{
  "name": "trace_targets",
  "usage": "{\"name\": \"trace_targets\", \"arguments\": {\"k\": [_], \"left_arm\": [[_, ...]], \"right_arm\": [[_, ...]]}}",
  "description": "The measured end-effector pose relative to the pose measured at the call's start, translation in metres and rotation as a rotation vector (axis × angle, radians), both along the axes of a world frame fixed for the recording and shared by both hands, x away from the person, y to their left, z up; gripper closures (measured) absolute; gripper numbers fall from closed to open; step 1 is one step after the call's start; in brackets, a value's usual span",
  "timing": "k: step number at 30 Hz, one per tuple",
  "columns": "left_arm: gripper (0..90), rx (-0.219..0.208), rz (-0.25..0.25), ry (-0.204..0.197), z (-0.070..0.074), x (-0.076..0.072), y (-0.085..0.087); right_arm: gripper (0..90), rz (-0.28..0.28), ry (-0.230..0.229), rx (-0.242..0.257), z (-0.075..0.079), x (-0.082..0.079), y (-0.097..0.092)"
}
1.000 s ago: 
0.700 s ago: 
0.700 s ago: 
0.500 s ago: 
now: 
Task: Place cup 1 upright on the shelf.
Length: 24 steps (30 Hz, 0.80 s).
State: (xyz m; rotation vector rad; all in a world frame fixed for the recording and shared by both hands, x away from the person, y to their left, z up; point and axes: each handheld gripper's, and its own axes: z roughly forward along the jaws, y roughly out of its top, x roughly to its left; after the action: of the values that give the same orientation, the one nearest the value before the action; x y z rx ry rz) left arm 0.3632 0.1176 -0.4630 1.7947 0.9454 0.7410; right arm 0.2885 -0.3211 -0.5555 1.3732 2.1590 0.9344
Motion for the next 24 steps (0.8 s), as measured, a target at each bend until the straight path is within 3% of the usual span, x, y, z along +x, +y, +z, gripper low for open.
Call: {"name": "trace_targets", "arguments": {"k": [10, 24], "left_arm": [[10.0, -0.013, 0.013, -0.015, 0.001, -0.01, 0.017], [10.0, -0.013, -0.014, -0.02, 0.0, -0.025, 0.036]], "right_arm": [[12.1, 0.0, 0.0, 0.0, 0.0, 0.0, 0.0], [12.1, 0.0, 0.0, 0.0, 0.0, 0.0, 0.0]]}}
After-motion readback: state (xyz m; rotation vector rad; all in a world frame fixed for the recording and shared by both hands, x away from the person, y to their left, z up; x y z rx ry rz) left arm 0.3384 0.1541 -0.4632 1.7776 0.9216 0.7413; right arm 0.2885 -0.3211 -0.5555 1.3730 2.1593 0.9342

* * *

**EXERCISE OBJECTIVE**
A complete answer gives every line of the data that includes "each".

**COMPLETED EXERCISE**
State: (xyz m; rotation vector rad; all in a world frame fixed for the recording and shared by both hands, x away from the person, y to their left, z up; point and axes: each handheld gripper's, and its own axes: z roughly forward along the jaws, y roughly out of its top, x roughly to its left; after the action: of the values that give the same orientation, the one nearest the value before the action; x y z rx ry rz) left arm 0.3632 0.1176 -0.4630 1.7947 0.9454 0.7410; right arm 0.2885 -0.3211 -0.5555 1.3732 2.1590 0.9344
Motion for the next 24 steps (0.8 s), as measured, a target at each bend until the straight path is within 3% of the usual span, x, y, z along +x, +y, +z, gripper low for open.

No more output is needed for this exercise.